An Introduction to Saga Pattern for Distributed Transactions

Video size:

Abstract

The Saga Pattern is a powerful technique for ensuring data consistency in a distributed system with multiple microservices. By breaking down a large transaction into smaller sub-transactions, each of which can be independently committed or rolled back, the Saga Pattern allows for more granular control over the transaction process. In my talk, I want to review Saga Pattern’s benefits, drawbacks, and when it’s applicable to use.

Summary

Saga design pattern is a way to manage data consistency across microservices in a distributed transactions scenarios. Modern databases will have a mechanism to commit and roll back transactions automatically. Cross service data consistency requires a cross service transaction management strategy.
Choreography saga pattern is good for simple workflows that require few participants and don't need a coordination logic.

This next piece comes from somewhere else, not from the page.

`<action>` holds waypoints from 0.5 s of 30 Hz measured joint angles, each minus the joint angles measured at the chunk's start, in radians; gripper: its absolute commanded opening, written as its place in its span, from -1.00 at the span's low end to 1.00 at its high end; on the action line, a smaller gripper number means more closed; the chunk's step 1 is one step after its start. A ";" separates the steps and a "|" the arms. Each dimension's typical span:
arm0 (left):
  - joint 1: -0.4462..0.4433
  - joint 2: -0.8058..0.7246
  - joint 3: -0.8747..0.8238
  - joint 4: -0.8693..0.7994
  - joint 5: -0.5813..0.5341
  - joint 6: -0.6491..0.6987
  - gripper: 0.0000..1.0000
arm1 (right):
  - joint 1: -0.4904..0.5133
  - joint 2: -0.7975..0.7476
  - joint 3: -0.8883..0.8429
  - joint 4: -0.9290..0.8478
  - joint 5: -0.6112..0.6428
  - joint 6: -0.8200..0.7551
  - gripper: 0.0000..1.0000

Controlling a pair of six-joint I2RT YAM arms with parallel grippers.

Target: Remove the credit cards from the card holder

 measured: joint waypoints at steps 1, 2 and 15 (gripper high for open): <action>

It doesn't introduce cyclical dependencies because orchestrator depends on the saga participants. drawbacks are that additional design complexity requires an implementation of coordination logic and integration testing can be difficult.
So with the new knowledge, let's refactor our scenario to use saga pattern with the choreography first approach. Let's review a possible failure scenario and how our saga pattern can roll back across this distributed application. Some things to care about when implementing saga pattern.

Transcript

This transcript was autogenerated. To make changes, submit a PR.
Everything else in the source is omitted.